El segundo clásico que tuvimos ocasión de ver, y probablemente (a juzgar por el aforo casi completo de la sala) el más esperado de todo el programa, fue Un hombre lobo americano en Londres (John Landis, 1981). Tras una breve presentación de su propio director (y, en esta ocasión, también guionista), dio comienzo la que para muchos —entre los que me encuentro— es la mejor película de licántropos de la historia del cine, aun por encima de grandes clásicos del género como la bellísima La maldición del hombre lobo (Terence Fisher, 1961) y la paradigmática El hombre lobo (George Waggner, 1941). ¿Los motivos? Ese maquillaje extraordinario del siete veces ganador del Oscar Rick Baker (quien, por cierto, fue el primero en conseguir esta estatuilla, pues la categoría se creó ese mismo año), la inteligentísima alternancia de terror, comedia, intriga y romance que Landis administra con sabiduría a lo largo de toda la película, sin generar un solo altibajo, las memorables apariciones fantasmales de un divertidísimo (y cada vez más demacrado) Griffin Dunne, el «Bad Moon Rising» de los Creedence… pero, por encima de todo, la mejor escena de transformación lupina que se ha rodado nunca, gracias a unos efectos especiales de Baker que aun hoy siguen quitando el hipo, y que consiguió arrancar al auditorio un sonoro aplauso en mitad de la proyección.
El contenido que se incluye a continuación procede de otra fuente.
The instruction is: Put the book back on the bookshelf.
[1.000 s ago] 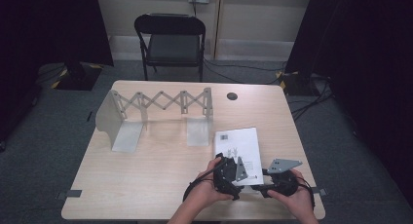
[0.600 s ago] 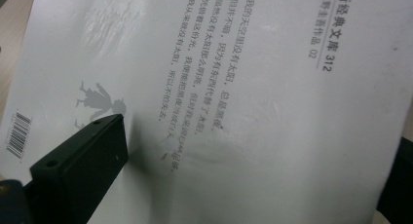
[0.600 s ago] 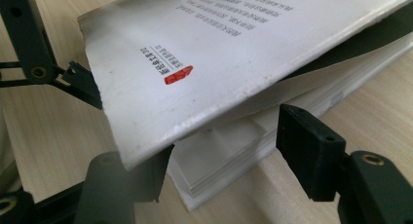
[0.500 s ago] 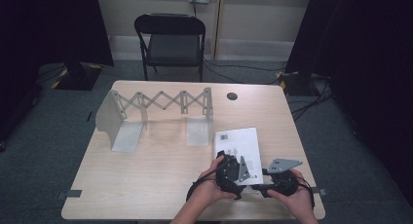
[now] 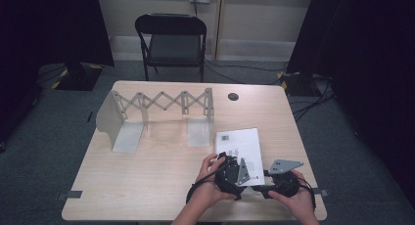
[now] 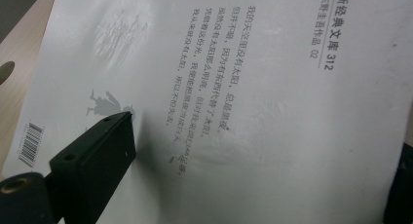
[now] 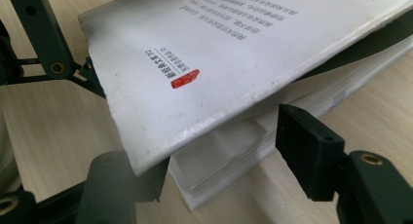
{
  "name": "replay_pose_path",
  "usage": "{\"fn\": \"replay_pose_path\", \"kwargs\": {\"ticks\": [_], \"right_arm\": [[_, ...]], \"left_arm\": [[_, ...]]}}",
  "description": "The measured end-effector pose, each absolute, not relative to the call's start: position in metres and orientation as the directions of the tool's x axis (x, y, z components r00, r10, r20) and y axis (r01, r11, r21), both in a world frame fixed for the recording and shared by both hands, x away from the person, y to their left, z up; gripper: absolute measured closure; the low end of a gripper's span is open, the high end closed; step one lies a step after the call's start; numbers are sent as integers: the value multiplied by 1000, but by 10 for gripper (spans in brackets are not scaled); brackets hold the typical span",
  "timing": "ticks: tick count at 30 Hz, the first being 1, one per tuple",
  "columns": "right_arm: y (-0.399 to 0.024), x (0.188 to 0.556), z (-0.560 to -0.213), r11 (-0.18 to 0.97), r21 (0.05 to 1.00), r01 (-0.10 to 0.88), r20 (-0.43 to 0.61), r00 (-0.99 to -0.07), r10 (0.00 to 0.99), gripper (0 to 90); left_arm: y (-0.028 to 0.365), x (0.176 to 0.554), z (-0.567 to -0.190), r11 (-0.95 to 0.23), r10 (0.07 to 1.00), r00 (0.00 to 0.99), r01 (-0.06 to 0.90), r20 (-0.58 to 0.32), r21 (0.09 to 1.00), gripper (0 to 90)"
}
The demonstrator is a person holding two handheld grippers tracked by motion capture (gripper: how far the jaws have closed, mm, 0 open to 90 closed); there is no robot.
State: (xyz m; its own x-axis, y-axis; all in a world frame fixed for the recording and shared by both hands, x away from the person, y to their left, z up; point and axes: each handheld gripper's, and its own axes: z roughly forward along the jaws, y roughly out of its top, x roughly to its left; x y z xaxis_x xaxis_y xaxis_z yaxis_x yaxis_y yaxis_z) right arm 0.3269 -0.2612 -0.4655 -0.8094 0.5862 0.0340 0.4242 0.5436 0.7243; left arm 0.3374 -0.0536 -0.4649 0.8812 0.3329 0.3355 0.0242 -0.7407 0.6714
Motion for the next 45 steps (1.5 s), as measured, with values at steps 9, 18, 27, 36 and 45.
{"fn": "replay_pose_path", "kwargs": {"ticks": [9,18,27,36,45], "right_arm": [[-263,328,-464,509,744,433,63,-803,592,390],[-271,330,-464,484,767,421,74,-808,585,341],[-279,329,-465,492,787,372,41,-827,561,300],[-291,326,-466,491,799,347,28,-837,546,272],[-300,324,-471,530,783,327,-12,-843,538,260]], "left_arm": [[-53,331,-453,-778,277,887,-18,368,629,230],[-52,329,-441,-799,257,889,-25,379,601,337],[-49,337,-416,-798,278,904,28,326,603,413],[-48,347,-401,-794,292,915,70,278,604,429],[-49,355,-391,-812,279,927,89,250,577,431]]}}
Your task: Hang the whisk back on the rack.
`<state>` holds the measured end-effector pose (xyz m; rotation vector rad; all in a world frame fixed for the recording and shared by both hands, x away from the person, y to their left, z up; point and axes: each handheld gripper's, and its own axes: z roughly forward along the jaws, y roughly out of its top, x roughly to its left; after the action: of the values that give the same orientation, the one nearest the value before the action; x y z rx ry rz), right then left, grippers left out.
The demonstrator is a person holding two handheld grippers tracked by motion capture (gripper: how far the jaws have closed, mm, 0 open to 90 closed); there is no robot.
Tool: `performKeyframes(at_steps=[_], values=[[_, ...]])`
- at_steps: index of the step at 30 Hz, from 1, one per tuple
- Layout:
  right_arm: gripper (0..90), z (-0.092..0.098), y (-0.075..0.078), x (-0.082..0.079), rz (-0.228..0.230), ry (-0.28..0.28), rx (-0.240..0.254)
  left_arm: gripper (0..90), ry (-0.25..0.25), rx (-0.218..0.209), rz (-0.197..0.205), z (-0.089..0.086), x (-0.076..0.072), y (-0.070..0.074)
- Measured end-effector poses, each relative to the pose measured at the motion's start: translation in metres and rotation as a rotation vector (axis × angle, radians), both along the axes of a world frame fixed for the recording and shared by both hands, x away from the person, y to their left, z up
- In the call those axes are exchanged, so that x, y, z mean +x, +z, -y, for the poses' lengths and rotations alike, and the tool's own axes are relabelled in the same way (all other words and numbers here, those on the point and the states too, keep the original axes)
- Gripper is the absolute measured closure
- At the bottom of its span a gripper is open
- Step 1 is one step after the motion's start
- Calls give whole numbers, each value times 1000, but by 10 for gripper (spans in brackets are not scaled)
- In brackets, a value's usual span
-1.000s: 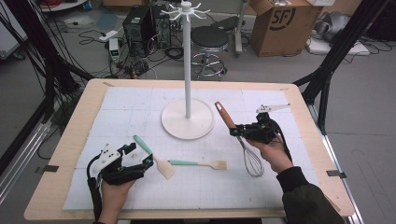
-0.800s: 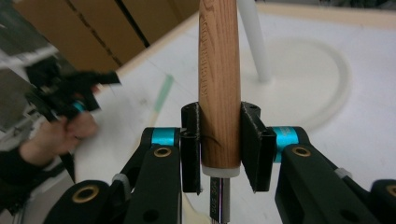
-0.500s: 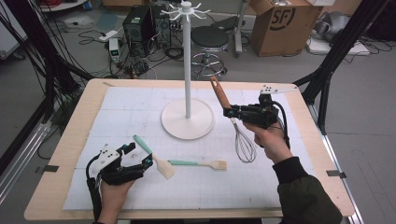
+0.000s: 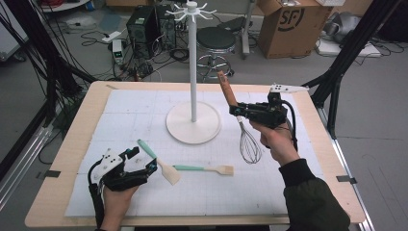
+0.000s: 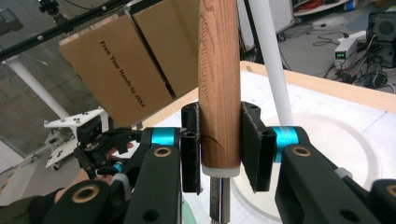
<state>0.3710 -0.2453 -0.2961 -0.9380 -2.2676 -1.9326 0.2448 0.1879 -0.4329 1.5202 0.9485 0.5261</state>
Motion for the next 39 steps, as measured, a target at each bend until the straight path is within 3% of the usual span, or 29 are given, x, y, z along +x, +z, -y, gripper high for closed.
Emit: performKeyframes(at_steps=[15,22,33,39], values=[[716,-1,12,-1,60,-14,72,176,-9,-10,-2,1,2,-1],[716,-6,16,8,63,-15,119,178,4,6,4,0,2,-1],[716,-20,32,17,106,4,188,179,11,1,11,-3,2,-1],[716,-23,31,24,109,6,235,180,12,4,12,-3,2,-1]])
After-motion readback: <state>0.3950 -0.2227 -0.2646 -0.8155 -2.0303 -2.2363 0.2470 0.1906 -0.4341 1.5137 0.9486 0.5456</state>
I had a bloody good time at House Harker
I had a bloody good time at House Harker

El día tuvo su broche con la comedia vampírica I Had a Bloody Good Time at House Harker (Clayton Cogswell, 2016), que, en la línea de exitosas obras recientes como Lo que hacemos en las sombras (Taika Waititi & Jemaine Clement, 2014), plantea una mixtura genérica muy del gusto del gran público. La historia de una familia de defraudadores (descendientes del mismísimo Jonathan Harker) que tiene que enfrentarse, cuando menos se lo espera, a la visita de un vampiro de verdad funciona relativamente bien; es una película fresca, divertida y amena que, sin inventar nada nuevo, deja una sensación agradable en el espectador. Ideal para una sesión golfa después de un día agotador.